Reinforcement learning (RL) is getting significant attention due to the recent successful demonstration of the ‘Go game’, where the RL agents outperform humans in certain tasks (video game [1], playing Go [2]). Although the demonstration shows the great potential of the RL, those game environments are confined and restrictive compared to what ordinary humans go through in their everyday life. One of the major differences between the game environment and the real-life is the presence of unknown factors, i.e. the observation of the state of the environment is incomplete. Most RL algorithms are based on the assumption that complete state observation is available, and the state transition depends on the current state and the action (Markovian assumption). Markov decision process (MDP) is a modeling framework with the Markovian assumption. Development and analysis of the standard RL algorithm are based on MDP. Applying those RL algorithms with incomplete observation may lead to poor performance. In [3], the authors showed that a standard policy evaluation algorithm can result in an arbitrary error due to the incomplete state observation. In fact, the RL agent in [1] shows poor performance for the games, where inferring the hidden context is the key for winning.

Partially observable Markov decision process (POMDP) is a generalization of MDP that incorporates the incomplete state observation model. When the model parameter of a POMDP is given, the optimal policy is determined by using dynamic programming on the belief state of MDP, which is transformed from the POMDP [4]. The belief state of MDP has continuous state space, even though the corresponding POMDP has finite state space. Hence, solving a dynamic programming problem on the belief state of MDP is computationally challenging. There exist a number of results to obtain approximate solutions to the optimal policy, when the model is given, [5, 6]. When the model of POMDP is not given (model-free), a choice is in the policy gradient approach without relying on Bellman’s optimality. For example, Monte-Carlo policy gradient approaches [7, 8]

are known to be less vulnerable to the incomplete observation, since they do not require to learn the optimal action-value function, which is defined using the state of the environment. However, the Monte-Carlo policy gradient estimate has high variance so that convergence to the optimal policy typically takes longer as compared to other RL algorithms, which utilize Bellman’s optimality principle when the full state observation is available.

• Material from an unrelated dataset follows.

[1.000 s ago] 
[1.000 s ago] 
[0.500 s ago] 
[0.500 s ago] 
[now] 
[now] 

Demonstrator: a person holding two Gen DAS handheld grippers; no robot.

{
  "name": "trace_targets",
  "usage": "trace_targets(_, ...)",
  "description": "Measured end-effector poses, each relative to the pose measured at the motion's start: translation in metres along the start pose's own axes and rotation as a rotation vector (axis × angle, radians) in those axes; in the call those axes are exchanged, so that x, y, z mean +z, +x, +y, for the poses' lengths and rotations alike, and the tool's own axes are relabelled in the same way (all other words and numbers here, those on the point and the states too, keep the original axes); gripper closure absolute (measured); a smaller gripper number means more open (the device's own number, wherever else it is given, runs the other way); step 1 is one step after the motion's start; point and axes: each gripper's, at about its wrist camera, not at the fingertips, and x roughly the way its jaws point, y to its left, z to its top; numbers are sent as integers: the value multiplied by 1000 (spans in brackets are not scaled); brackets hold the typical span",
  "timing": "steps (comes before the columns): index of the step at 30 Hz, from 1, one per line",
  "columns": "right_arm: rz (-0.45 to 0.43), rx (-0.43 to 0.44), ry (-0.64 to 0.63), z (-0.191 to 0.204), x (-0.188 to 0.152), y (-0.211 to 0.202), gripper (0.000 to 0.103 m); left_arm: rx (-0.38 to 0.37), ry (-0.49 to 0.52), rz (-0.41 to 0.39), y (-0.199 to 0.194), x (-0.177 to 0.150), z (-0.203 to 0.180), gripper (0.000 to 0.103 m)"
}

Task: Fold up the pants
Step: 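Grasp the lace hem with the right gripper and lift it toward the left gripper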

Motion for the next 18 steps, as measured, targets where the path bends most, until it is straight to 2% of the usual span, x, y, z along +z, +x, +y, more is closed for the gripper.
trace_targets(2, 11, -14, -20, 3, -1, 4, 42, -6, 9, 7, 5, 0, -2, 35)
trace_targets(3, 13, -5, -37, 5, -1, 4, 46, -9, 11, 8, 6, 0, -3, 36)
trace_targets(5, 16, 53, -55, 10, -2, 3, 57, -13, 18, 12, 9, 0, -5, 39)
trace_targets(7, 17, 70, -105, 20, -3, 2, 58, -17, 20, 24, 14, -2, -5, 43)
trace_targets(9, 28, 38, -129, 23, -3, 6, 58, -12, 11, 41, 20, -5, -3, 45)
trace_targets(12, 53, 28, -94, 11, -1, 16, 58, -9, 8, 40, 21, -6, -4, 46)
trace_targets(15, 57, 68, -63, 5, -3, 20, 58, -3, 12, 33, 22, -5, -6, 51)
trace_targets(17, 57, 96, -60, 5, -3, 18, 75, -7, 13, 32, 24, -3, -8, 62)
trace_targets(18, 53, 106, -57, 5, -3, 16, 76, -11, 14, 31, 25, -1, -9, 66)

A natural idea is to use a dynamic estimator of the hidden state and apply the optimality principle to the estimated state. Due to its universal approximation property, the recurrent neural networks (RNN) are used to incorporate the estimation of the hidden state in reinforcement learning. In

[9], the authors use an RNN to approximate the optimal value state function using the memory effect of the RNN. In [10], the authors propose an actor-critic algorithm, where RNN is used for the critic that takes the sequential data. However, the RNNs in [9, 10] are trained only based on the Bellman optimality principle, but do not consider how accurately the RNNs can estimate the state which is essential for applying Bellman optimality principle. Without reasonable state estimation, taking an optimal decision even with given correct optimal action-value function is not possible. To the best of the authors’ knowledge, most RNNs used in reinforcement learning do not consider how the RNN accurately infers the hidden state.In this paper, we aim to develop a recursive estimation algorithm for a POMDP to estimate the parameters of the model, predict the hidden state, and also determine the optimal value state function concurrently. The idea of using a recursive state predictor (Bayesian state belief filter) in RL was investigated in [11, 12, 13, 14]. In [11], the author proposed to use the Bayesian state belief filter for the estimation of the Q-function. In [12], the authors implemented the Bayesian state belief update with an approximation technique for the ease of computation and analyzed its convergence. More recently, the authors in [13] combine the Bayesian state belief filter and QMDP [5]. However, the algorithms in [11, 12, 13] require the POMDP model parameter readily available^{1}^{1}1In [12], the algorithm needs full state observation for the system identification of POMDP.. A *model-free* reinforcement learning that uses HMM formulation is presented in [14]. The result in [14] shares the same idea as ours, where we use HMM estimator with a fixed behavior policy, in order to disambiguate the hidden state, learn the POMDP parameters, and find optimal policy. However, the algorithm in [14] involves multiple phases, including identification and design, which are hard to apply online to real-time learning tasks, whereas recursive estimation is more suitable (e.g., DQN, DDPG, or Q-learning are online algorithms). The main contribution of this paper is to present and analyze a new *on-line* estimation algorithm to simultaneously estimate the POMDP model parameters and corresponding optimal action-value function (Q-function), where we employ online HMM estimation techniques [15, 16].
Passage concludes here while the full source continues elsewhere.